(RAW DATA begins)
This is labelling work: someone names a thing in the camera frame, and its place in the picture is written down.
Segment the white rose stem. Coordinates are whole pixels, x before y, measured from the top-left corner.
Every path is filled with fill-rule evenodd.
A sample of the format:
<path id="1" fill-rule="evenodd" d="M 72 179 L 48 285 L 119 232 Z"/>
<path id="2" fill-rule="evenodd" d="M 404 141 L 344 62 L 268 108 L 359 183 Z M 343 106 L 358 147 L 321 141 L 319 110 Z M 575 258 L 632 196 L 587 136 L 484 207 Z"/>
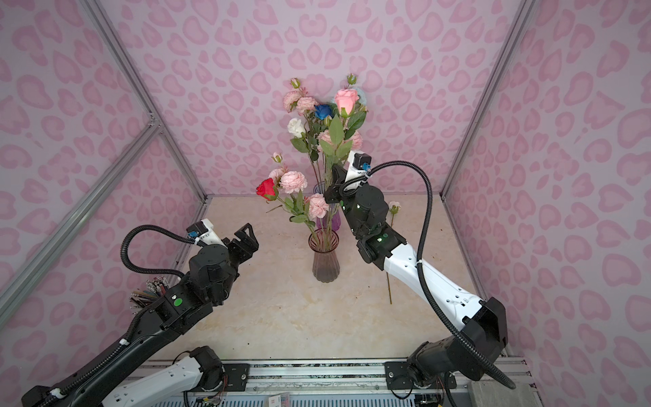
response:
<path id="1" fill-rule="evenodd" d="M 312 171 L 315 175 L 315 181 L 320 181 L 320 174 L 317 170 L 316 162 L 319 159 L 318 152 L 315 150 L 315 147 L 311 143 L 311 138 L 308 131 L 306 130 L 305 124 L 299 118 L 291 119 L 287 125 L 288 132 L 292 136 L 291 144 L 293 147 L 300 153 L 306 154 L 309 161 Z"/>

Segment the pink peony stem two blooms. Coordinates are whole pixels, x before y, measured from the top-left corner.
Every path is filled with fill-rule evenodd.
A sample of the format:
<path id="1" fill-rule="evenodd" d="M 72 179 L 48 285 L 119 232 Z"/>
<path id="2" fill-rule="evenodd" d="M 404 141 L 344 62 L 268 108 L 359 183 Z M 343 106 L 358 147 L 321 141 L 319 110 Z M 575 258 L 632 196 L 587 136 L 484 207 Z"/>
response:
<path id="1" fill-rule="evenodd" d="M 308 217 L 311 225 L 312 237 L 322 252 L 330 251 L 333 248 L 334 233 L 330 227 L 318 229 L 316 221 L 328 215 L 330 205 L 320 193 L 311 195 L 308 199 Z"/>

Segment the pink peony stem with leaves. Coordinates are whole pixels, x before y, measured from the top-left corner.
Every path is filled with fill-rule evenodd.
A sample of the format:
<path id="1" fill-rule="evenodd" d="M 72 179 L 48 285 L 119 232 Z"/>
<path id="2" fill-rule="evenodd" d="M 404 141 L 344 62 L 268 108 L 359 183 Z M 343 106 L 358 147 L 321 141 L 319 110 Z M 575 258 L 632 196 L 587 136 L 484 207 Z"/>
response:
<path id="1" fill-rule="evenodd" d="M 279 203 L 279 207 L 290 215 L 290 222 L 305 224 L 311 233 L 308 217 L 308 199 L 312 194 L 306 194 L 307 177 L 300 171 L 290 171 L 279 153 L 272 154 L 273 161 L 278 165 L 268 176 L 267 192 L 263 197 L 268 202 Z"/>

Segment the large pink peony stem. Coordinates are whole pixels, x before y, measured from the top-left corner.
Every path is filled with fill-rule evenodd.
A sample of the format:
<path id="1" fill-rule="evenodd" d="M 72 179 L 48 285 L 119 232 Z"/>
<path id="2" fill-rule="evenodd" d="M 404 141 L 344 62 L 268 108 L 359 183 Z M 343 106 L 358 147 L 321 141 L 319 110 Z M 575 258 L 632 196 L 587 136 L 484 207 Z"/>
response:
<path id="1" fill-rule="evenodd" d="M 307 90 L 302 86 L 302 83 L 298 78 L 292 78 L 290 84 L 293 89 L 287 92 L 283 97 L 283 107 L 288 113 L 296 113 L 298 115 L 297 118 L 301 119 L 305 124 L 306 130 L 311 138 L 311 143 L 318 152 L 319 159 L 316 162 L 316 165 L 320 174 L 320 181 L 323 181 L 323 176 L 320 171 L 320 152 L 317 149 L 317 140 L 315 139 L 315 134 L 312 130 L 315 121 L 315 107 L 319 103 L 314 97 L 308 94 Z"/>

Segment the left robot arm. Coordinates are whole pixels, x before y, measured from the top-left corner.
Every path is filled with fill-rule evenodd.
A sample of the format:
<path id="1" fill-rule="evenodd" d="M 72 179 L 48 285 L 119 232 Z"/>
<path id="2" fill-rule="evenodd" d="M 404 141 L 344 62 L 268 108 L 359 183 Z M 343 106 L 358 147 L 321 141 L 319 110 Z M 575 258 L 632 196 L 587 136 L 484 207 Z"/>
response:
<path id="1" fill-rule="evenodd" d="M 229 297 L 240 264 L 259 249 L 254 229 L 246 224 L 233 239 L 219 239 L 208 220 L 188 227 L 186 237 L 162 227 L 144 225 L 130 231 L 122 243 L 120 257 L 131 271 L 135 266 L 128 249 L 140 232 L 153 231 L 185 244 L 200 247 L 189 261 L 189 271 L 165 269 L 179 283 L 162 290 L 153 303 L 142 308 L 119 340 L 99 356 L 52 387 L 35 386 L 21 399 L 25 406 L 149 406 L 171 395 L 189 391 L 223 391 L 231 384 L 221 360 L 208 346 L 162 371 L 125 384 L 135 370 L 159 350 L 187 333 Z"/>

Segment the dark red glass vase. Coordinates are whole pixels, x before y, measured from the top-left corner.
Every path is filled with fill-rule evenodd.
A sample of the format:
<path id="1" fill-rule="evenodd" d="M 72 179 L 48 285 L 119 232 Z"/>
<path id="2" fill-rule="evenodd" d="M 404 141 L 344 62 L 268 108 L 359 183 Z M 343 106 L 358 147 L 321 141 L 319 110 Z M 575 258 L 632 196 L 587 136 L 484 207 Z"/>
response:
<path id="1" fill-rule="evenodd" d="M 337 258 L 339 236 L 328 229 L 317 229 L 308 240 L 313 251 L 312 273 L 321 283 L 332 283 L 340 274 L 340 265 Z"/>

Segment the pink peony stem with bud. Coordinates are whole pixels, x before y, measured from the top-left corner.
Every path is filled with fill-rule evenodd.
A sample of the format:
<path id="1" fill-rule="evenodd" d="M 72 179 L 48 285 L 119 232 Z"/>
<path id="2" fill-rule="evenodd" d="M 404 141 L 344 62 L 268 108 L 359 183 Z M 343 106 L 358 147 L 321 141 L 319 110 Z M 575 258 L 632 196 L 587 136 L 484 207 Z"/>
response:
<path id="1" fill-rule="evenodd" d="M 324 143 L 333 146 L 332 139 L 330 137 L 330 132 L 328 130 L 325 130 L 320 135 L 318 135 L 318 139 L 322 140 Z M 352 137 L 350 137 L 349 142 L 351 142 L 352 151 L 361 150 L 363 145 L 363 137 L 359 132 L 356 132 Z"/>

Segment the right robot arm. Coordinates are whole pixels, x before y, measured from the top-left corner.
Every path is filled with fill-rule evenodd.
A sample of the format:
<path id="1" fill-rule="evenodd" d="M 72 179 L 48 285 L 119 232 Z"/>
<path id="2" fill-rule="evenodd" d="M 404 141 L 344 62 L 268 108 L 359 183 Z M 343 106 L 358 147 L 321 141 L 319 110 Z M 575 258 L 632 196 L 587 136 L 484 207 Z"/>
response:
<path id="1" fill-rule="evenodd" d="M 384 194 L 368 183 L 372 175 L 392 166 L 412 169 L 426 187 L 427 204 L 416 247 L 389 225 Z M 496 365 L 508 344 L 505 307 L 496 298 L 470 293 L 425 259 L 433 205 L 432 183 L 425 171 L 403 160 L 347 169 L 335 164 L 325 200 L 341 206 L 364 262 L 394 276 L 423 298 L 450 333 L 437 342 L 424 342 L 407 358 L 406 376 L 414 386 L 428 388 L 443 375 L 459 372 L 471 381 L 489 376 L 505 388 L 516 387 Z"/>

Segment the light blue rose stem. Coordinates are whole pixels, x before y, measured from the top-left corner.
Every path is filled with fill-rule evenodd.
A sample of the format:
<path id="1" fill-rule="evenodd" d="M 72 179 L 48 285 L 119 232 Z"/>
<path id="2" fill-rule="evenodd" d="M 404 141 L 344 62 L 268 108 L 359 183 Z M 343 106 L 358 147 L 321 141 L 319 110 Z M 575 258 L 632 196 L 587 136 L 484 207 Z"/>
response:
<path id="1" fill-rule="evenodd" d="M 347 75 L 348 89 L 352 89 L 356 91 L 358 96 L 358 103 L 366 107 L 368 105 L 366 93 L 360 86 L 358 86 L 357 82 L 358 82 L 358 77 L 356 76 L 356 74 L 350 73 Z"/>

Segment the purple gradient glass vase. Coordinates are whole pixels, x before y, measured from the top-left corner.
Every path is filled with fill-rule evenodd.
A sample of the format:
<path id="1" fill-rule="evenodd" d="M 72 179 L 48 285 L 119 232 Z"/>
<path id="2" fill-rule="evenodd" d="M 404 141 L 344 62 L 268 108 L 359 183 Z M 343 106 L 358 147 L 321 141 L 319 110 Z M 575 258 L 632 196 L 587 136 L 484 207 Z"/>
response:
<path id="1" fill-rule="evenodd" d="M 325 193 L 325 189 L 326 183 L 324 181 L 320 181 L 313 188 L 313 193 Z M 339 215 L 339 207 L 334 204 L 330 205 L 327 216 L 324 216 L 323 218 L 316 221 L 316 227 L 318 229 L 330 227 L 334 232 L 337 232 L 340 229 L 341 225 L 342 221 Z"/>
(RAW DATA ends)
**TASK ITEM**
The lines needed are those in the data above that hold the string "glass"; copy each of them.

**ANSWER FOR THIS EXERCISE**
Segment the dark red glass vase. Coordinates are whole pixels, x before y, measured from the top-left corner.
Segment the purple gradient glass vase. Coordinates are whole pixels, x before y, measured from the top-left corner.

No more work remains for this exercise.